Nipper audits routers, reveals insecure settings

In this column, contributor Scott Sidel examines Nipper, a network infrastructure parser that helps security professionals keep routers and firewalls properly configured.

A solid security audit includes a review of routers and firewalls, which is exactly what Nipper, an open source network infrastructure parser, excels at. Nipper examines router and firewall configuration files and generates an easy to understand report that highlights key settings and shows how they can affect security.

Nipper supports a number of popular security devices, including Check Point Software Technologies Ltd.'s Firewall-1, Cisco Systems Inc. routers (IOS), Cisco Security Appliances, Juniper Networks Inc.'s NetScreen, SonicWall Inc. and others.

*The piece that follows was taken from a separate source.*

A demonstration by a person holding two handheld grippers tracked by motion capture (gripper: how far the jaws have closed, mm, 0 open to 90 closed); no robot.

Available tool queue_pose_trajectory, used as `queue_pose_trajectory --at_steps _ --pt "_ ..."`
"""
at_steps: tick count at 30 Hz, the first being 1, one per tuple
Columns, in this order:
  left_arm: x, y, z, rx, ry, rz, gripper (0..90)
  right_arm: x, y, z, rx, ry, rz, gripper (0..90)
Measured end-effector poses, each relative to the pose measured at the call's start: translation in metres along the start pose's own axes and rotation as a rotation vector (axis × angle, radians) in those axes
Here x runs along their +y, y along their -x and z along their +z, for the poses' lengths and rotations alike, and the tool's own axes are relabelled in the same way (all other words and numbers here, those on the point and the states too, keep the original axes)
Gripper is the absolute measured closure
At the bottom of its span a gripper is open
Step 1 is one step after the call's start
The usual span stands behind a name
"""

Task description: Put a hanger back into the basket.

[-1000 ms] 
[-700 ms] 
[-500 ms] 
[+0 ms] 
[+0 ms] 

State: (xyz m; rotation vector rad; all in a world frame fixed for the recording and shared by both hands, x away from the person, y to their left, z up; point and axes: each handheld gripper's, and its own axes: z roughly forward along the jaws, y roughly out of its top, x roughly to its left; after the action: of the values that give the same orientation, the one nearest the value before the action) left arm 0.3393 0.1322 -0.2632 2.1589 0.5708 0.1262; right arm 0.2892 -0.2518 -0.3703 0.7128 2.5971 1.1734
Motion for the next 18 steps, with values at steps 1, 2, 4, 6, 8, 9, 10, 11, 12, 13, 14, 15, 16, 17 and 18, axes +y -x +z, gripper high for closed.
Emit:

A Nipper security audit checks configuration settings, password strength, potential problems with protocols and more. The password audit reveals weak passwords or those vulnerable to a dictionary attack, and can export encrypted passwords in a format ready for brute-force attack with a john-the-ripper file. The OS check identifies known vulnerabilities, providing CVE reference and BugTraq IDs. An ACL audit detects rules that are wide open to the point of being insecure, and spots insecure settings -- such as the failure to authenticate OSPF and RIP updates. Checks are customizable, which allows audits to target specific compliance requirements.

Nipper runs on Windows, Mac OS X and Linux at the command line, though there is a rudimentary GUI for using it within Windows. Nipper audits against an exported copy of a router's configuration file, so a router is never touched or changed during the audit.

It also supports reporting to HTML, XML, Latex and ASCII. Reports note observed findings, potential effects and provide recommendations in understandable English. The recommendations are helpful for understanding possible weaknesses, but the tool can not determine if, say, having IP source routing turned on is necessary to an organizations operations for their environment.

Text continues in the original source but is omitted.